## Your objective:
Read through the data below and state how many of its lines contain the word "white", adding nothing.

## Records from a data collection:
****************
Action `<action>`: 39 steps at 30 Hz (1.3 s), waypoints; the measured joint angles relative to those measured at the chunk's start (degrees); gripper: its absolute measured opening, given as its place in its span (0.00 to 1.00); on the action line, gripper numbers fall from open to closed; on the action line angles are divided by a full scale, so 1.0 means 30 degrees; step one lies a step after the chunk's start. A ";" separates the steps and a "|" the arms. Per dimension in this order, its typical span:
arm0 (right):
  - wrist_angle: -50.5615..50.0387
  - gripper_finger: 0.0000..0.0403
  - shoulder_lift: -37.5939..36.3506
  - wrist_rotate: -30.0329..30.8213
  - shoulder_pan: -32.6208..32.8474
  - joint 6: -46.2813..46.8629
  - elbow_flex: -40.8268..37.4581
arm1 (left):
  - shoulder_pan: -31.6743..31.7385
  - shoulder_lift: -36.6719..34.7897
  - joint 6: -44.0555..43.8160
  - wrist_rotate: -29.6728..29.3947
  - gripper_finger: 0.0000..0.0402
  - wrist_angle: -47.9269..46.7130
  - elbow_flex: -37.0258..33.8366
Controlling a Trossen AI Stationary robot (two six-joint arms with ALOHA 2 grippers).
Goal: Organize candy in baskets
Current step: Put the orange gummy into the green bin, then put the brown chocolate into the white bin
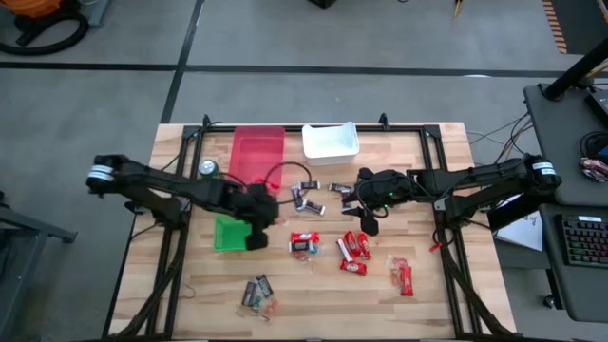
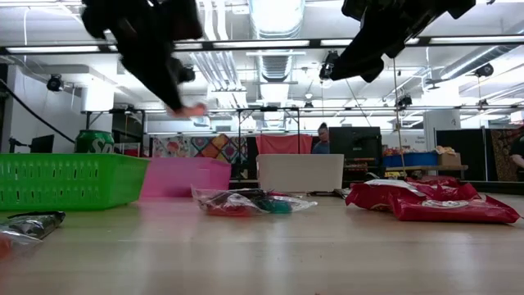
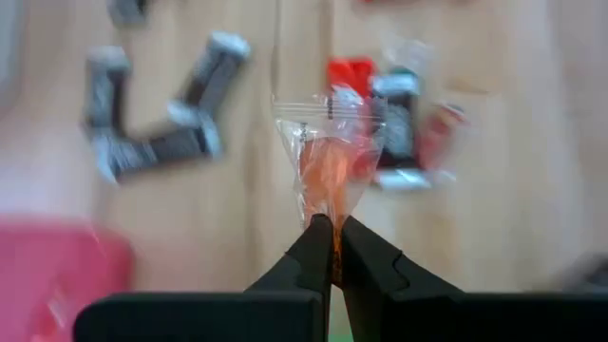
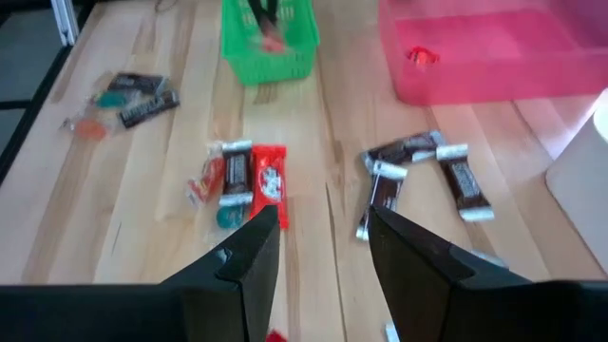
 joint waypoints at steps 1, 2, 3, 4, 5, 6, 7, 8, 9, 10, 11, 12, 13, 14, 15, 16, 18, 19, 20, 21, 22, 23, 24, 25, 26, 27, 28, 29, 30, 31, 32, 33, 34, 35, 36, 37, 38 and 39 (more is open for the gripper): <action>0.0127 0.39 0.0000 -0.0005 0.0000 0.0000 -0.0006 | -0.0062 -0.0418 -0.0871 0.0333 0.00 -0.0927 0.0134; 0.0288 0.39 0.0000 0.0001 0.0000 -0.0012 -0.0040 | -0.0124 -0.0819 -0.1624 0.0680 0.00 -0.1852 0.0193; 0.0469 0.39 0.0000 0.0000 0.0000 -0.0050 -0.0059 | -0.0242 -0.1147 -0.2308 0.0847 0.00 -0.2709 0.0194; 0.0542 0.39 0.0000 0.0000 0.0000 -0.0114 -0.0066 | -0.0378 -0.1420 -0.2911 0.0977 0.00 -0.3672 0.0194; 0.0546 0.39 0.0000 0.0000 0.0000 -0.0146 -0.0073 | -0.0508 -0.1603 -0.3368 0.1071 0.00 -0.4531 0.0166; 0.0580 0.39 0.0000 0.0000 0.0000 -0.0152 -0.0073 | -0.0622 -0.1723 -0.3690 0.1151 0.00 -0.5416 0.0124; 0.0595 0.39 0.0000 0.0000 0.0000 -0.0153 -0.0073 | -0.0758 -0.1759 -0.3956 0.1214 0.00 -0.6361 0.0074; 0.0593 0.39 0.0000 0.0002 0.0000 -0.0153 -0.0073 | -0.0870 -0.1755 -0.4192 0.1209 0.00 -0.7158 0.0003; 0.0601 0.39 0.0000 0.0000 0.0000 -0.0148 -0.0073 | -0.0975 -0.1699 -0.4399 0.1250 0.00 -0.7769 -0.0091; 0.0603 0.39 0.0000 0.0000 0.0000 -0.0146 -0.0073 | -0.1057 -0.1589 -0.4603 0.1363 0.00 -0.8184 -0.0192; 0.0615 0.39 0.0000 0.0001 0.0000 -0.0146 -0.0073 | -0.1142 -0.1486 -0.4758 0.1442 0.00 -0.8428 -0.0326; 0.0608 0.39 0.0000 0.0000 0.0000 -0.0146 -0.0073 | -0.1232 -0.1348 -0.4966 0.1476 0.00 -0.8573 -0.0484; 0.0615 0.39 0.0000 0.0000 0.0000 -0.0146 -0.0080 | -0.1293 -0.1225 -0.5153 0.1532 0.00 -0.8602 -0.0687; 0.0628 0.39 0.0000 0.0000 0.0000 -0.0146 -0.0080 | -0.1357 -0.1108 -0.5327 0.1547 0.00 -0.8602 -0.0881; 0.0635 0.39 0.0000 0.0000 0.0000 -0.0146 -0.0080 | -0.1422 -0.0967 -0.5430 0.1565 0.00 -0.8611 -0.1057; 0.0646 0.39 0.0000 0.0000 0.0000 -0.0146 -0.0080 | -0.1479 -0.0840 -0.5484 0.1585 0.01 -0.8695 -0.1205; 0.0690 0.39 0.0000 0.0000 0.0000 -0.0146 -0.0087 | -0.1610 -0.0577 -0.5491 0.1591 0.02 -0.9040 -0.1344; 0.0704 0.39 0.0000 0.0000 0.0000 -0.0146 -0.0087 | -0.1689 -0.0502 -0.5498 0.1591 0.03 -0.9175 -0.1378; 0.0710 0.39 0.0000 0.0000 0.0000 -0.0146 -0.0087 | -0.1734 -0.0435 -0.5499 0.1591 0.04 -0.9236 -0.1380; 0.0717 0.39 0.0000 0.0000 0.0000 -0.0146 -0.0087 | -0.1772 -0.0375 -0.5503 0.1596 0.05 -0.9243 -0.1380; 0.0730 0.39 0.0000 0.0000 0.0000 -0.0146 -0.0087 | -0.1808 -0.0353 -0.5543 0.1594 0.07 -0.9240 -0.1380; 0.0732 0.39 0.0000 0.0000 0.0000 -0.0146 -0.0087 | -0.1814 -0.0353 -0.5557 0.1596 0.08 -0.9236 -0.1380; 0.0732 0.39 0.0000 0.0000 0.0000 -0.0142 -0.0087 | -0.1823 -0.0353 -0.5564 0.1596 0.10 -0.9238 -0.1380; 0.0739 0.39 0.0000 0.0000 0.0000 -0.0079 -0.0087 | -0.1823 -0.0353 -0.5556 0.1584 0.11 -0.9244 -0.1380; 0.0739 0.39 0.0000 0.0008 0.0000 0.0031 -0.0087 | -0.1823 -0.0353 -0.5542 0.1576 0.13 -0.9258 -0.1380; 0.0740 0.39 0.0000 0.0016 -0.0001 0.0198 -0.0087 | -0.1837 -0.0353 -0.5535 0.1583 0.14 -0.9265 -0.1380; 0.0754 0.39 0.0000 0.0033 0.0000 0.0488 -0.0087 | -0.1841 -0.0359 -0.5535 0.1584 0.16 -0.9290 -0.1380; 0.0761 0.39 0.0000 0.0064 -0.0007 0.0866 -0.0087 | -0.1839 -0.0360 -0.5530 0.1584 0.17 -0.9294 -0.1380; 0.0754 0.39 0.0000 0.0192 -0.0007 0.1350 -0.0087 | -0.1845 -0.0360 -0.5523 0.1584 0.18 -0.9290 -0.1380; 0.0754 0.39 0.0000 0.0496 -0.0007 0.1941 -0.0087 | -0.1845 -0.0360 -0.5517 0.1584 0.19 -0.9287 -0.1380; 0.0750 0.39 0.0000 0.0885 -0.0007 0.2537 -0.0087 | -0.1845 -0.0375 -0.5499 0.1584 0.20 -0.9291 -0.1380; 0.0746 0.39 0.0000 0.1256 -0.0007 0.3206 -0.0087 | -0.1845 -0.0394 -0.5482 0.1584 0.20 -0.9282 -0.1380; 0.0746 0.39 0.0000 0.1588 -0.0007 0.3830 -0.0087 | -0.1845 -0.0421 -0.5457 0.1584 0.20 -0.9256 -0.1380; 0.0740 0.39 0.0000 0.1745 -0.0007 0.4491 -0.0087 | -0.1845 -0.0455 -0.5408 0.1584 0.20 -0.9160 -0.1380; 0.0746 0.39 0.0000 0.1966 -0.0015 0.5115 -0.0087 | -0.1852 -0.0498 -0.5307 0.1549 0.20 -0.8933 -0.1380; 0.0739 0.39 0.0027 0.2042 -0.0020 0.5655 -0.0087 | -0.1888 -0.0601 -0.5096 0.1400 0.20 -0.8586 -0.1380; 0.0761 0.39 0.0120 0.2057 -0.0015 0.6136 -0.0087 | -0.1962 -0.0714 -0.4729 0.1198 0.19 -0.8161 -0.1380; 0.0761 0.38 0.0238 0.2058 -0.0015 0.6553 -0.0087 | -0.2081 -0.0878 -0.4193 0.0931 0.19 -0.7645 -0.1380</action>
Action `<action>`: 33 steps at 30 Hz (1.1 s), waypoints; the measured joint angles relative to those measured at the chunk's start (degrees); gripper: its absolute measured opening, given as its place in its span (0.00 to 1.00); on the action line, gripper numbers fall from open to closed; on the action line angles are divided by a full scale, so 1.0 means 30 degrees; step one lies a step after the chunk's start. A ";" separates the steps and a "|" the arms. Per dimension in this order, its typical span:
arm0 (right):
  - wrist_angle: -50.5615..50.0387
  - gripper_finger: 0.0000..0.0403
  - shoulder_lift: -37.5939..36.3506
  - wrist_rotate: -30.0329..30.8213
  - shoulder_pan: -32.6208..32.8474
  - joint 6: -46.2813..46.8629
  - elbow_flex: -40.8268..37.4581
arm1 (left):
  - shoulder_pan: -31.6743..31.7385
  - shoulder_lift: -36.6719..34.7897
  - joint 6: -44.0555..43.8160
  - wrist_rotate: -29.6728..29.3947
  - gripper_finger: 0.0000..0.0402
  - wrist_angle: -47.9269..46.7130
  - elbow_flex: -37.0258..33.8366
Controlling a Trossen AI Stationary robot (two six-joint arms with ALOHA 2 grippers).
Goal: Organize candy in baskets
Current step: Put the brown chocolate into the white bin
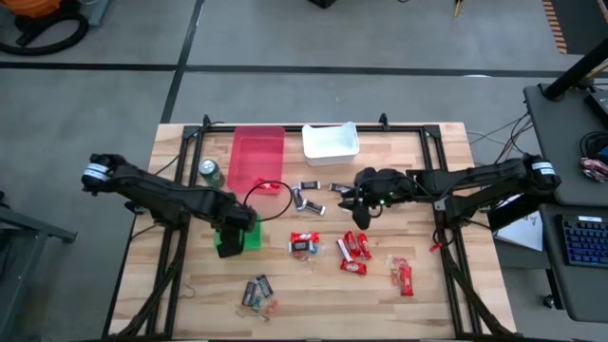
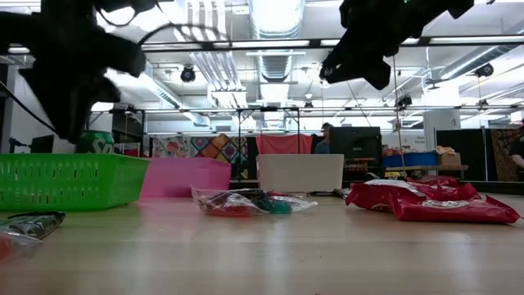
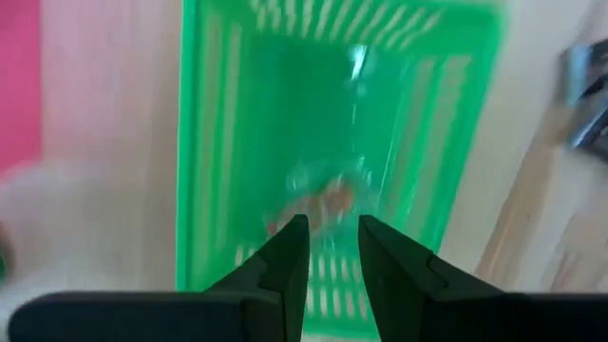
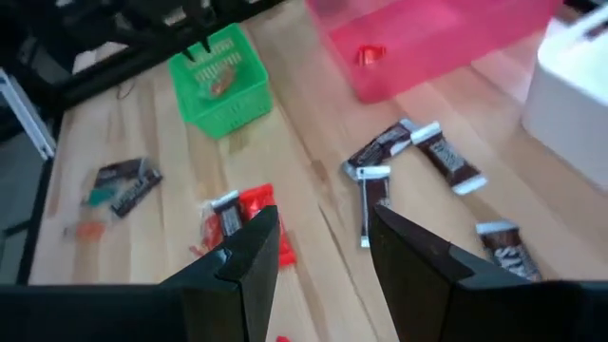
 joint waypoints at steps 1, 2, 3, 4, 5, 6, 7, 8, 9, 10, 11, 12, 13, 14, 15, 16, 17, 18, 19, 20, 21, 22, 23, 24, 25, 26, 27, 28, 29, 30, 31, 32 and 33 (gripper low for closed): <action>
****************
## Solution to this exercise:
2